▶ [Problem description] Look below. Copy each line that has "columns" in it.

▶ [Recorded information]
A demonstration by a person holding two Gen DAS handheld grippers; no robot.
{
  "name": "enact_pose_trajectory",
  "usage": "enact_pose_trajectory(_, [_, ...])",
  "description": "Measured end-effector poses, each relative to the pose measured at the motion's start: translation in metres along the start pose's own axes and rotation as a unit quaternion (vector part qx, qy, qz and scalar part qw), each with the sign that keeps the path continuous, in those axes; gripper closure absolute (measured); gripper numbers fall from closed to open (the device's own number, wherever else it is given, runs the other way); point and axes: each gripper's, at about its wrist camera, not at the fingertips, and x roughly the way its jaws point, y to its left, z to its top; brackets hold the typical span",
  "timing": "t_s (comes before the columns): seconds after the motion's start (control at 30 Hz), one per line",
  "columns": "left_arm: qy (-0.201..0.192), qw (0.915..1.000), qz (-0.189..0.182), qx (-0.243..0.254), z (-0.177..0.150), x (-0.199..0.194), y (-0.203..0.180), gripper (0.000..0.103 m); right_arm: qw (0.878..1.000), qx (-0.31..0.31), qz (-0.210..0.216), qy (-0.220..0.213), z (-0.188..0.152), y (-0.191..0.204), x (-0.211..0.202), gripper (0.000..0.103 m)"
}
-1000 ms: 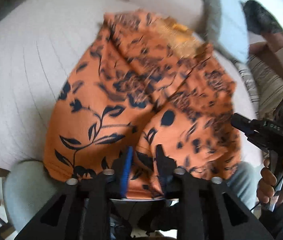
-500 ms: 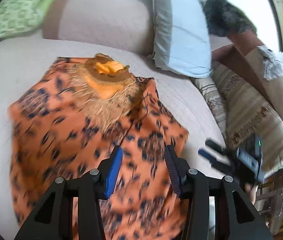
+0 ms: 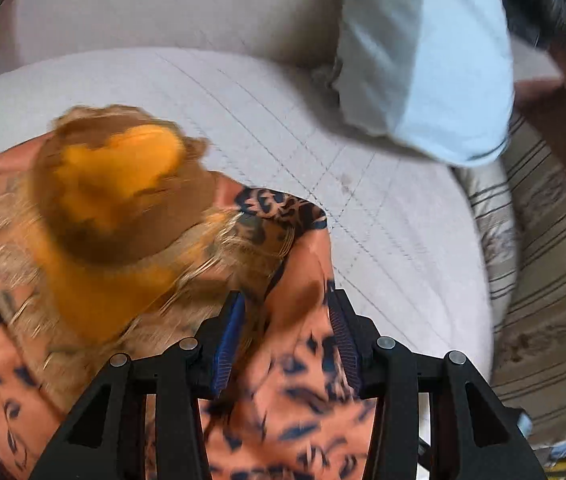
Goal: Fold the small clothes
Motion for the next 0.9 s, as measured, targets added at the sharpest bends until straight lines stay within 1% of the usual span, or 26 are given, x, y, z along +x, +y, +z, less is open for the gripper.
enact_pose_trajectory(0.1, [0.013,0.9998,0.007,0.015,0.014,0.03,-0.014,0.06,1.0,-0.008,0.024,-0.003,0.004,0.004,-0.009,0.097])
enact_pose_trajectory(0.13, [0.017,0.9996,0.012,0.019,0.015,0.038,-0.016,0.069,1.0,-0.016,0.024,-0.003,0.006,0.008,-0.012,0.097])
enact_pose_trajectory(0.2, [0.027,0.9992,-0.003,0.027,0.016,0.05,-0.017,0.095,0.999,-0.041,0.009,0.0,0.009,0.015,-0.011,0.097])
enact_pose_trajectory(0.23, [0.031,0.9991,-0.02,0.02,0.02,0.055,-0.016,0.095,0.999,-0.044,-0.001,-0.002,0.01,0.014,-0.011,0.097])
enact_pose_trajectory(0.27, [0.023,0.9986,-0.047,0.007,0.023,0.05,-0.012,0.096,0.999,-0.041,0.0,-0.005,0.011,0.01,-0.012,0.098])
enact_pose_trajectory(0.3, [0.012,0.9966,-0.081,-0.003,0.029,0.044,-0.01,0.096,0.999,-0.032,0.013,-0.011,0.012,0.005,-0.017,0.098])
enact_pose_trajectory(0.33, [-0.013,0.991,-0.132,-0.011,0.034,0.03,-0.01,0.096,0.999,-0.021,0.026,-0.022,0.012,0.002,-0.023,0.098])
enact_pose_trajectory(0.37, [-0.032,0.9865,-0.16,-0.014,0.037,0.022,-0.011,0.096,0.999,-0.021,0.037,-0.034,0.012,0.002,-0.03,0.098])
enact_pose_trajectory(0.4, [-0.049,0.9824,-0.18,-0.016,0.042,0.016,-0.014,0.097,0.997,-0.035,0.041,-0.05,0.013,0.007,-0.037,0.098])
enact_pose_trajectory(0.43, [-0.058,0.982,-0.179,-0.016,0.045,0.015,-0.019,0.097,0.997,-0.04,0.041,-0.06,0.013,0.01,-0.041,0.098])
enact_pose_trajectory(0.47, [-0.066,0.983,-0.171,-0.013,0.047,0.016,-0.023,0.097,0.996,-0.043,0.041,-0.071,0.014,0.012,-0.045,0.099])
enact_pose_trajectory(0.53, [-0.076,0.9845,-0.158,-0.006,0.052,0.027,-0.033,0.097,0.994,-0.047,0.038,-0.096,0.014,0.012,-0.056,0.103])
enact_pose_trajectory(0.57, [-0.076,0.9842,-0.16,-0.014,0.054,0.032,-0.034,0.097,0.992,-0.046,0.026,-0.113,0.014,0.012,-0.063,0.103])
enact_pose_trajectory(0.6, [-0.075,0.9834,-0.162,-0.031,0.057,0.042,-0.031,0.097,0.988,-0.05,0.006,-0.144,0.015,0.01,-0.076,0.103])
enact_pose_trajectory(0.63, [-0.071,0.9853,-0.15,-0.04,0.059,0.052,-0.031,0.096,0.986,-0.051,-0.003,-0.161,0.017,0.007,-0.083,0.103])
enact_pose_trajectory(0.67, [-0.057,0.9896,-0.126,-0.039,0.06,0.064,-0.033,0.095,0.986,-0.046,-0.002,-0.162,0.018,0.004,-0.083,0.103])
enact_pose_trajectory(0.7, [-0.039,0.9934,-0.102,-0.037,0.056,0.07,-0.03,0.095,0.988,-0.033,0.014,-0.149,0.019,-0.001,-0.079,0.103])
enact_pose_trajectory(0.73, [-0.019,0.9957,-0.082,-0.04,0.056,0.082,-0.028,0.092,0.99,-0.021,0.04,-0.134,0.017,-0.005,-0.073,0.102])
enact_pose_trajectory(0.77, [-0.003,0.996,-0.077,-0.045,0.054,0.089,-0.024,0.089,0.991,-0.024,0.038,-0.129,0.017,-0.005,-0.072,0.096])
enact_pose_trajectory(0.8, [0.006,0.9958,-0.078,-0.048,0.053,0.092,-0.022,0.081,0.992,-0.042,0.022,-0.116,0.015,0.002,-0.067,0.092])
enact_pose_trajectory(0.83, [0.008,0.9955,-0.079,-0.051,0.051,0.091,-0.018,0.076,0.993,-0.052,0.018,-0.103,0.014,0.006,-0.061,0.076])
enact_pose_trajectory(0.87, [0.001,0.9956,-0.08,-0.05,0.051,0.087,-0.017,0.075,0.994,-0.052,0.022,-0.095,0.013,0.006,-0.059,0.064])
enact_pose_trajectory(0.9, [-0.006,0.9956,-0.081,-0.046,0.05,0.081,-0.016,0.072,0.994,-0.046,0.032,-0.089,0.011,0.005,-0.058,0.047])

▶ [Worked solution]
  "timing": "t_s (comes before the columns): seconds after the motion's start (control at 30 Hz), one per line",
  "columns": "left_arm: qy (-0.201..0.192), qw (0.915..1.000), qz (-0.189..0.182), qx (-0.243..0.254), z (-0.177..0.150), x (-0.199..0.194), y (-0.203..0.180), gripper (0.000..0.103 m); right_arm: qw (0.878..1.000), qx (-0.31..0.31), qz (-0.210..0.216), qy (-0.220..0.213), z (-0.188..0.152), y (-0.191..0.204), x (-0.211..0.202), gripper (0.000..0.103 m)"

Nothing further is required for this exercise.